PROMPT. Print, in exact form, the lines below from the one containing "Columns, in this" through the one containing "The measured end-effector", and omit all others.
Start of DATASET EXCERPT
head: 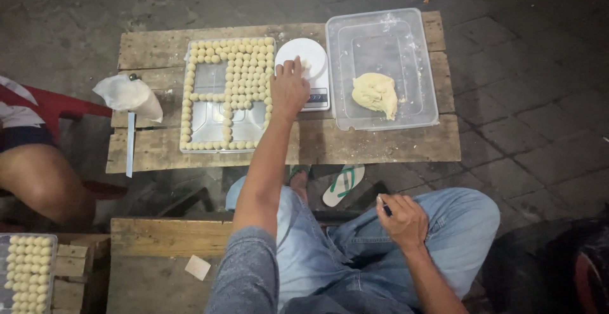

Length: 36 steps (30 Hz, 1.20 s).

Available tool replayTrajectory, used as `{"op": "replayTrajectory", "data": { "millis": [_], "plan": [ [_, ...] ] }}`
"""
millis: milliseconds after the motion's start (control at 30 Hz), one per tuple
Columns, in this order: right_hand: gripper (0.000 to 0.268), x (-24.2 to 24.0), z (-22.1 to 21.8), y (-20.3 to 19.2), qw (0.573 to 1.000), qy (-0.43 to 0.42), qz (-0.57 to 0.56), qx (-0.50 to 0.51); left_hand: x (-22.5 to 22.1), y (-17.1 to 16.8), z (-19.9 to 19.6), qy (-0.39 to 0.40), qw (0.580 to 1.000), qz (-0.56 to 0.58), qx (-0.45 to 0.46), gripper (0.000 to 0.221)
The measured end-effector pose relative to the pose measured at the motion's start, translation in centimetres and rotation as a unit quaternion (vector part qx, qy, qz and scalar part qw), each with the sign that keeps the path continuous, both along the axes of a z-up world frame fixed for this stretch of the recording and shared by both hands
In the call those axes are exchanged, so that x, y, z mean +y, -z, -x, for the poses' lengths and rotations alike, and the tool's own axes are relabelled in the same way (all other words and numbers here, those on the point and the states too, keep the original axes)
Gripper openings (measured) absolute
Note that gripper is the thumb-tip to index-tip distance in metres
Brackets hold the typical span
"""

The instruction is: Weighing small pieces of dough on a digital scale and rolling them into balls by hand.

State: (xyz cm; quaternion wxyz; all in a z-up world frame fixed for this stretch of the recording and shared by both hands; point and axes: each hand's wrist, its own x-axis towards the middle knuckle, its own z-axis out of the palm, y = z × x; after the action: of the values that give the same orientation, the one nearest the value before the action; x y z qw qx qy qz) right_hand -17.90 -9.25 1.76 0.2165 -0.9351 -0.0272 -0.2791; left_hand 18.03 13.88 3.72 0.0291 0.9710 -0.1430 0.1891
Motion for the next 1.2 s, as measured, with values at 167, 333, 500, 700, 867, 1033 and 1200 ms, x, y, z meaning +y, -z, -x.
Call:
{"op": "replayTrajectory", "data": {
  "millis": [167,333,500,700,867,1033,1200],
  "plan": [
    [0.005,-0.2,0.1,0.9,1.000,0.007,0.017,0.017,1.6,1.0,0.1,0.010,0.993,0.094,-0.070,0.071],
    [0.006,-0.2,0.2,1.7,1.000,0.001,0.008,0.019,0.8,-0.9,2.8,-0.015,0.965,0.250,-0.077,0.050],
    [0.006,0.0,0.0,0.7,0.999,0.018,0.032,0.013,-1.5,1.4,-0.1,-0.062,0.978,0.178,-0.095,0.044],
    [0.008,0.0,-0.1,1.7,0.999,0.020,0.026,-0.004,-3.6,0.2,-2.1,-0.033,0.994,0.108,-0.008,0.012],
    [0.014,0.9,0.3,-1.1,0.998,0.035,-0.038,0.033,-4.7,-2.0,3.9,0.028,0.931,0.365,0.008,0.014],
    [0.035,1.3,0.0,-0.2,0.936,0.070,-0.314,0.144,-5.6,-0.9,19.6,0.101,0.829,0.518,0.183,0.037],
    [0.045,2.5,0.3,0.5,0.733,-0.009,-0.637,0.239,-5.3,-2.1,32.3,0.045,0.708,0.628,0.319,0.026]
  ]
}}
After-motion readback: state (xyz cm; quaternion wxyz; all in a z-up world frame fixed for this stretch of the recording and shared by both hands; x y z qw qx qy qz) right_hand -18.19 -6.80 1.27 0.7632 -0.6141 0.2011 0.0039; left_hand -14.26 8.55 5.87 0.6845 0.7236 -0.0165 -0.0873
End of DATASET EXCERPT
WRITTEN SOLUTION.
Columns, in this order: right_hand: gripper (0.000 to 0.268), x (-24.2 to 24.0), z (-22.1 to 21.8), y (-20.3 to 19.2), qw (0.573 to 1.000), qy (-0.43 to 0.42), qz (-0.57 to 0.56), qx (-0.50 to 0.51); left_hand: x (-22.5 to 22.1), y (-17.1 to 16.8), z (-19.9 to 19.6), qy (-0.39 to 0.40), qw (0.580 to 1.000), qz (-0.56 to 0.58), qx (-0.45 to 0.46), gripper (0.000 to 0.221)
The measured end-effector pose relative to the pose measured at the motion's start, translation in centimetres and rotation as a unit quaternion (vector part qx, qy, qz and scalar part qw), each with the sign that keeps the path continuous, both along the axes of a z-up world frame fixed for this stretch of the recording and shared by both hands

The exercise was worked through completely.